The Club provides two $1,000 scholarships to deserving graduating
seniors at Ephrata High School, and also recognizes a "Student
of the Month" from the senior class.
New members who are willing to adhere to
Rotary's ideals are always welcome. An individual seeking membership
should contact a current member for sponsorship, or can alternatively
contact the current president (using the information available
on this site).
Rotary, the world's first service club,
was founded in the city of Chicago in the year of 1905, as an
organization of business and professional leaders. Today, Rotary
is a truly international organization, with approximately 1.2
million Rotarians participating in 31,000 Clubs located in 166
different countries, including 385,200 members of 7,672 Clubs
in the United States. Throughout its history, Rotary International
has collaborated with many civic and humanitarian organization
as well as government agencies in its efforts to improve the
human condition world-wide. An excellent example of what these
partnerships can accomplish can be found in Rotary's ambitious
"PolioPlus" program, launched in 1985 with a stated
goal of immunizing every child in the world against polio by
the year 2005.
The Object of Rotary is to encourage and foster the ideal of
service as a basis or worthy enterprise and, in particular, to
encourage and foster:
First the development of acquaintance
as an opportunity for service;
Second high ethical standards in
business and professions, the recognition of the worthiness of
all useful occupations, and the dignifying of each Rotarian's
occupation as an opportunity to serve society;
Third the application of the ideal
of service in each Rotarian's personal, business, and community
Fourth the advancement of international
understanding, goodwill, and peace through a world fellowship
of business and professional persons united in the ideal of service.

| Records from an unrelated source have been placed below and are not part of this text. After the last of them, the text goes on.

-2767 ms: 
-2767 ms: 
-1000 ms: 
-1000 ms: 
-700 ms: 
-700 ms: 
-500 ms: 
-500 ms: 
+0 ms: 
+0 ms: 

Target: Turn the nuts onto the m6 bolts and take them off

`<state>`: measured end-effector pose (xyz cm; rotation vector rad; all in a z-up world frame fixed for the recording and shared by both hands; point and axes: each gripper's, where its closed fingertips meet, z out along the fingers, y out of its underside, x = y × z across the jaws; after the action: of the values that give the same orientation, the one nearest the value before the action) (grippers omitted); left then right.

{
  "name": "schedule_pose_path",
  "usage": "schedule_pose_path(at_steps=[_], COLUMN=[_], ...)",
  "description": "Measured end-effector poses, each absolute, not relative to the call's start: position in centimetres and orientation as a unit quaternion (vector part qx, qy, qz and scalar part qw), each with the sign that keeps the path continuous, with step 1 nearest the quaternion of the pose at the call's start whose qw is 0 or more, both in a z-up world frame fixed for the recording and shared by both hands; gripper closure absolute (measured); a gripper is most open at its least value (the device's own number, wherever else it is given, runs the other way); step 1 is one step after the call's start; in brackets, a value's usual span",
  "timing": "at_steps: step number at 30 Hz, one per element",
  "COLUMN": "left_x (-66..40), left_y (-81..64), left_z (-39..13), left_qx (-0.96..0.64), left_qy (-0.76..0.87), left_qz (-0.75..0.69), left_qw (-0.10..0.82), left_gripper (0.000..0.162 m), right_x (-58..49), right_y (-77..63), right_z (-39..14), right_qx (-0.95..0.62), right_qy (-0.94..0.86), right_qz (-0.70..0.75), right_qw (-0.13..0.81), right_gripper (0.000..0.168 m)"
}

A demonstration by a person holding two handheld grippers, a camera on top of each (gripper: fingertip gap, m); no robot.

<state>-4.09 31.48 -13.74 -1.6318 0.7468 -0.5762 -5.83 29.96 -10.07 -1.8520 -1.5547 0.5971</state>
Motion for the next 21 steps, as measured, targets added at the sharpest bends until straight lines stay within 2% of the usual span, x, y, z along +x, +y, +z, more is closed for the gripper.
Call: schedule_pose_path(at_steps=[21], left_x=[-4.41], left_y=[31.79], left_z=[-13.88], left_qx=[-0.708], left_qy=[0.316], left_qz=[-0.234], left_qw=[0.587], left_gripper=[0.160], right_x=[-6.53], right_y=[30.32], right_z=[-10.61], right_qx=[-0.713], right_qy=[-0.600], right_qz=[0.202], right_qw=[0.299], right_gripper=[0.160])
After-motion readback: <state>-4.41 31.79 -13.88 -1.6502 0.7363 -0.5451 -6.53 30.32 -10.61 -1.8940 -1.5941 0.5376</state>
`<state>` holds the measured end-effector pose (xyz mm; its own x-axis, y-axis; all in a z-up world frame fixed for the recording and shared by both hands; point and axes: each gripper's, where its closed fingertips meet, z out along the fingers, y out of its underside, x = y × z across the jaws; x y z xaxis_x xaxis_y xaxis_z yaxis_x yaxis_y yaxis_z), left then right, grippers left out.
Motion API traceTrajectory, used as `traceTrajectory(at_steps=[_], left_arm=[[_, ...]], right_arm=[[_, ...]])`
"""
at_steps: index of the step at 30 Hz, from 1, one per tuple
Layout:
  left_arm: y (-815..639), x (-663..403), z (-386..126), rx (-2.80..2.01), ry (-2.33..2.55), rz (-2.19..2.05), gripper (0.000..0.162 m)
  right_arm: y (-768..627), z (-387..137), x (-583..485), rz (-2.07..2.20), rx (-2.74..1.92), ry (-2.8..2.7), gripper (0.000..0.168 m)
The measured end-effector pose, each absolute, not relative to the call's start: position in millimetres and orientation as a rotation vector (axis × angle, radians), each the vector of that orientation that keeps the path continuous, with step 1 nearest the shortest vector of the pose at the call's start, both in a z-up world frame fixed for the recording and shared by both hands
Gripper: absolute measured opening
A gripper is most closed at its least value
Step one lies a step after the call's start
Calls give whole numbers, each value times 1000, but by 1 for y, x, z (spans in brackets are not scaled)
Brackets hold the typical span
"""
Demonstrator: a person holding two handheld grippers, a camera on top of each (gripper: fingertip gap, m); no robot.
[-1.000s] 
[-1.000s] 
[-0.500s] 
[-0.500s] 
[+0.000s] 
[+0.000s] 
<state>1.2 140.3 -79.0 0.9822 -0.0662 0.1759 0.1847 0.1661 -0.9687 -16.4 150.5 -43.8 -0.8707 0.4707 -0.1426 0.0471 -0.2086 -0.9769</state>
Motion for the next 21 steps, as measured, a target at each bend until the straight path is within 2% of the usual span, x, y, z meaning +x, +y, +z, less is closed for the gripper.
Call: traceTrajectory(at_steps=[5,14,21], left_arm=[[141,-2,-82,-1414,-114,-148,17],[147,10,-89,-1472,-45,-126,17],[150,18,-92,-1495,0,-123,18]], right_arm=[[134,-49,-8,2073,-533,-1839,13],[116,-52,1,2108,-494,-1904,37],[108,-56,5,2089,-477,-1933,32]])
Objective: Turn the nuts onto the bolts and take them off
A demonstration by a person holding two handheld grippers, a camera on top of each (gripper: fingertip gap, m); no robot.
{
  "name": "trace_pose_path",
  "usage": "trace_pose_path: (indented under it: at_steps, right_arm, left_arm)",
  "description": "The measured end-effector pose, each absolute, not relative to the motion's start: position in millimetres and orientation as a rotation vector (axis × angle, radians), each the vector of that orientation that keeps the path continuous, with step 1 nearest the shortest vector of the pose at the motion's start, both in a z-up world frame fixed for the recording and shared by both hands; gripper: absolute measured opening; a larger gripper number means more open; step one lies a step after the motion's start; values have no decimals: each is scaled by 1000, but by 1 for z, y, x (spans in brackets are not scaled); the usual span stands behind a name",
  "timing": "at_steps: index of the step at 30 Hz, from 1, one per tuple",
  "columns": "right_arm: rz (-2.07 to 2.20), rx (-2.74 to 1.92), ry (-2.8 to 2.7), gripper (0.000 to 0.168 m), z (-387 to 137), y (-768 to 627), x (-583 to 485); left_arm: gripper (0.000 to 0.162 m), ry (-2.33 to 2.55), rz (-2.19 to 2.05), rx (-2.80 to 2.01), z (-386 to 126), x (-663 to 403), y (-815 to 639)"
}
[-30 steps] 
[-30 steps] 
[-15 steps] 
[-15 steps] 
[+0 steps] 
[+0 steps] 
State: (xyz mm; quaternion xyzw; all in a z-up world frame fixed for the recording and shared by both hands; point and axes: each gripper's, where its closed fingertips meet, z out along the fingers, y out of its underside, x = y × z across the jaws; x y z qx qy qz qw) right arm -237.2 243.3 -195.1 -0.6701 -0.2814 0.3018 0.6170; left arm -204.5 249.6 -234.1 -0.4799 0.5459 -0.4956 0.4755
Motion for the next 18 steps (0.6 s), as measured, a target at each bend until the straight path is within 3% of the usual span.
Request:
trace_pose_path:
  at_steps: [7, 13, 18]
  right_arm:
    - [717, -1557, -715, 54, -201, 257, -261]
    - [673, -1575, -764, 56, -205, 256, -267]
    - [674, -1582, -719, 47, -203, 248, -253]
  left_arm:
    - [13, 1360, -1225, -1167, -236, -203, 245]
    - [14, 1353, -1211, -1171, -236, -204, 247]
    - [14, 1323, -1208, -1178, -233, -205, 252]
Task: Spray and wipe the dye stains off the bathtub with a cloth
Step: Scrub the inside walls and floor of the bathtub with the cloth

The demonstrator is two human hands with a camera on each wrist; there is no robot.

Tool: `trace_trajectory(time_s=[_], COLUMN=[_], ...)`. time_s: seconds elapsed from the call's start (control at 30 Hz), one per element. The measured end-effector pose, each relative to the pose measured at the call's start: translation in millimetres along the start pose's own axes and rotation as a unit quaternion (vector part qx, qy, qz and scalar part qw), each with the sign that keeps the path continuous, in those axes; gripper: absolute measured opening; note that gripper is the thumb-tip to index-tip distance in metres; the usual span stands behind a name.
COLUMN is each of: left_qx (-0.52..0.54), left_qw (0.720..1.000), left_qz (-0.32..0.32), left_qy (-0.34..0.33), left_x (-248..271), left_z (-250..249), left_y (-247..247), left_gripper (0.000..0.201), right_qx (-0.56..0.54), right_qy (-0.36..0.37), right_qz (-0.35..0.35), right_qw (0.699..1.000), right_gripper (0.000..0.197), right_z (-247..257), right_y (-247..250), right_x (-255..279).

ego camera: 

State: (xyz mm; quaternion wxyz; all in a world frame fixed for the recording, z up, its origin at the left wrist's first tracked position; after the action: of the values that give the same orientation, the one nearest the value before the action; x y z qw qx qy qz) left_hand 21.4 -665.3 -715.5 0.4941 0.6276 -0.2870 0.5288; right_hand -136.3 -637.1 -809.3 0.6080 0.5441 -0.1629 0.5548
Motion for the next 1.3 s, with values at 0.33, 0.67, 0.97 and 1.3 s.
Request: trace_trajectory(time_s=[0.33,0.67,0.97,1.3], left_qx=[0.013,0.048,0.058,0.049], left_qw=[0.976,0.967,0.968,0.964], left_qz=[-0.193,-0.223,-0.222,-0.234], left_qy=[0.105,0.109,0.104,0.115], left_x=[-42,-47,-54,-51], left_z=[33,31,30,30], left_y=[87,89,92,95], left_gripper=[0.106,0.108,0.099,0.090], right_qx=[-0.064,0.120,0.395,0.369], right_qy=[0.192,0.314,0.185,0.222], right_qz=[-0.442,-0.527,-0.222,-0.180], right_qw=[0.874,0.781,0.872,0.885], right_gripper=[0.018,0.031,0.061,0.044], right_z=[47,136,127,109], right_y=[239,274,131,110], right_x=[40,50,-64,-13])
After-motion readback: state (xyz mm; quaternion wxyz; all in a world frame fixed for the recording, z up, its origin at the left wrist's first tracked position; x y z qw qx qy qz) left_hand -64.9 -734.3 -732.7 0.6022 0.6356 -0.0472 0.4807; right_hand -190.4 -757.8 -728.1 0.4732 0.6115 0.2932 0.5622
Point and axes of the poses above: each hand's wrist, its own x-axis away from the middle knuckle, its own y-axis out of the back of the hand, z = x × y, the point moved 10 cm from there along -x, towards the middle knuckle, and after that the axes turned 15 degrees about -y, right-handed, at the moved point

The 'Four Avenues of Service serving as
Rotary's philosophical cornerstone and the foundation of which
Club activity is based are:
Club Service focuses on the strengthening
fellowship and ensuring the effective functioning of the Club.
Vocation Service encourages Rotarians to
serve others thorough their vocations an to practice high ethical
Community Service covers the projects and
activities the Club undertakes to improve life in its community
International Service encompasses actions
taken to expand Rotary's humanitarian reach around the globe
and to promote world understanding and peace
Adopted by Rotary in 1943, The "Four-Way
Test" has been translated into more than a hundred languages
and published in thousands of ways. It asks the following questions:
1. Is it the TRUTH?
2. Is it FAIR to all concerned?
3. Will it build GOODWILL and BETTER FRIENDSHIPS?
4. Will it be BENEFICIAL to all concerned?